__Problem statement__. Could you transcribe every record below exactly, leaving out the pictures?

___ Data records ___

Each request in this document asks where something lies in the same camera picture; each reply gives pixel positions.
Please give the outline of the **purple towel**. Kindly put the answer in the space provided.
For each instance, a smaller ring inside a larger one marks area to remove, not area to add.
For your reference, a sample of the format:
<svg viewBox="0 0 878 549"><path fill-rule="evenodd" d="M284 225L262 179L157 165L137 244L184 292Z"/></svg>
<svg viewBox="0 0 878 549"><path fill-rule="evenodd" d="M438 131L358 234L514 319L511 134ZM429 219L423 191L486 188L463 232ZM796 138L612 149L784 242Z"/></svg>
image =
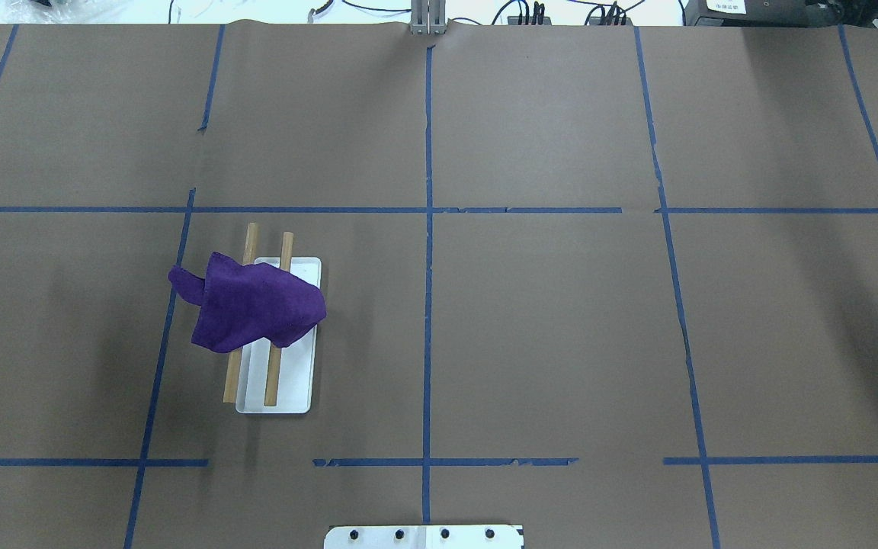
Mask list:
<svg viewBox="0 0 878 549"><path fill-rule="evenodd" d="M233 352L259 339L286 348L327 316L316 285L274 265L241 265L214 252L204 277L174 265L167 278L182 300L200 309L191 343L211 352Z"/></svg>

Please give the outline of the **white pedestal column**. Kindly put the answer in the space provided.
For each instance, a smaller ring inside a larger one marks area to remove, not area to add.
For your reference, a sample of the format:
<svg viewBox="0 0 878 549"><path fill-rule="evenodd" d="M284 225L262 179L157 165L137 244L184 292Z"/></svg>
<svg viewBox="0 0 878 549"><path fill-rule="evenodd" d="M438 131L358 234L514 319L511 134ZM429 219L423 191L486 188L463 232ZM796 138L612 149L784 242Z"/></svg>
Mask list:
<svg viewBox="0 0 878 549"><path fill-rule="evenodd" d="M352 525L328 530L324 548L524 548L521 525Z"/></svg>

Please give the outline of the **aluminium frame post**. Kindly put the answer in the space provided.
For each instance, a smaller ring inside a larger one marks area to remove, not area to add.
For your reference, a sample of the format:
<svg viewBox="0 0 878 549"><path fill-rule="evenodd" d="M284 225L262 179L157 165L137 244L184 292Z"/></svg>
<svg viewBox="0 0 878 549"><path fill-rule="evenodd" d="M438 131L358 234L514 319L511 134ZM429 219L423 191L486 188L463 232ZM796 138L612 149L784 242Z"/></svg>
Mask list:
<svg viewBox="0 0 878 549"><path fill-rule="evenodd" d="M446 34L448 18L445 0L412 0L410 2L410 32L417 36Z"/></svg>

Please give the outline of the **white wooden towel rack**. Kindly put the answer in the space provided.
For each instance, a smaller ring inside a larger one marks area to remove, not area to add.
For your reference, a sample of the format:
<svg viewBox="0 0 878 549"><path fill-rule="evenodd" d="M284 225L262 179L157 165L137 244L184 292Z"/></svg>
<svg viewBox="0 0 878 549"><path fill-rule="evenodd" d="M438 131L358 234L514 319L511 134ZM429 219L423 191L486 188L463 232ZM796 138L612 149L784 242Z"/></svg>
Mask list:
<svg viewBox="0 0 878 549"><path fill-rule="evenodd" d="M293 257L293 234L283 234L278 257L257 254L259 226L248 223L242 254L245 264L273 265L320 287L322 263L316 257ZM223 402L241 414L296 415L310 411L315 373L317 328L288 348L259 339L229 353Z"/></svg>

___

__Response area__.
Each request in this document asks where something lies in the same camera picture; each reply gives pixel positions.
Please give the outline of the **purple towel**. Kindly put the answer in the space provided.
For each instance, a smaller ring inside a larger one marks area to remove, not area to add.
For your reference, a sample of the format:
<svg viewBox="0 0 878 549"><path fill-rule="evenodd" d="M284 225L262 179L157 165L137 244L184 292Z"/></svg>
<svg viewBox="0 0 878 549"><path fill-rule="evenodd" d="M438 131L358 234L514 319L511 134ZM429 219L423 191L486 188L463 232ZM796 138L612 149L784 242Z"/></svg>
image =
Mask list:
<svg viewBox="0 0 878 549"><path fill-rule="evenodd" d="M233 352L259 339L286 348L327 316L316 285L274 265L241 265L214 252L204 277L174 265L167 278L182 300L200 309L191 343L211 352Z"/></svg>

Please give the outline of the **white pedestal column**. Kindly put the answer in the space provided.
For each instance, a smaller ring inside a larger one marks area to remove, not area to add.
For your reference, a sample of the format:
<svg viewBox="0 0 878 549"><path fill-rule="evenodd" d="M284 225L262 179L157 165L137 244L184 292Z"/></svg>
<svg viewBox="0 0 878 549"><path fill-rule="evenodd" d="M438 131L358 234L514 319L511 134ZM429 219L423 191L486 188L463 232ZM796 138L612 149L784 242Z"/></svg>
Mask list:
<svg viewBox="0 0 878 549"><path fill-rule="evenodd" d="M352 525L328 530L324 548L524 548L521 525Z"/></svg>

Please give the outline of the **aluminium frame post**. Kindly put the answer in the space provided.
For each instance, a smaller ring inside a larger one marks area to remove, not area to add.
For your reference, a sample of the format:
<svg viewBox="0 0 878 549"><path fill-rule="evenodd" d="M284 225L262 179L157 165L137 244L184 292Z"/></svg>
<svg viewBox="0 0 878 549"><path fill-rule="evenodd" d="M438 131L358 234L514 319L511 134ZM429 219L423 191L486 188L463 232ZM796 138L612 149L784 242Z"/></svg>
Mask list:
<svg viewBox="0 0 878 549"><path fill-rule="evenodd" d="M446 34L448 18L445 0L412 0L410 2L410 32L417 36Z"/></svg>

Please give the outline of the **white wooden towel rack**. Kindly put the answer in the space provided.
For each instance, a smaller ring inside a larger one marks area to remove, not area to add.
For your reference, a sample of the format:
<svg viewBox="0 0 878 549"><path fill-rule="evenodd" d="M284 225L262 179L157 165L137 244L184 292Z"/></svg>
<svg viewBox="0 0 878 549"><path fill-rule="evenodd" d="M438 131L358 234L514 319L511 134ZM429 219L423 191L486 188L463 232ZM796 138L612 149L784 242Z"/></svg>
Mask list:
<svg viewBox="0 0 878 549"><path fill-rule="evenodd" d="M293 257L293 234L283 234L278 257L257 254L259 226L248 223L242 254L245 264L273 265L320 287L322 263L316 257ZM223 402L241 414L296 415L310 411L315 373L317 328L288 348L259 339L229 353Z"/></svg>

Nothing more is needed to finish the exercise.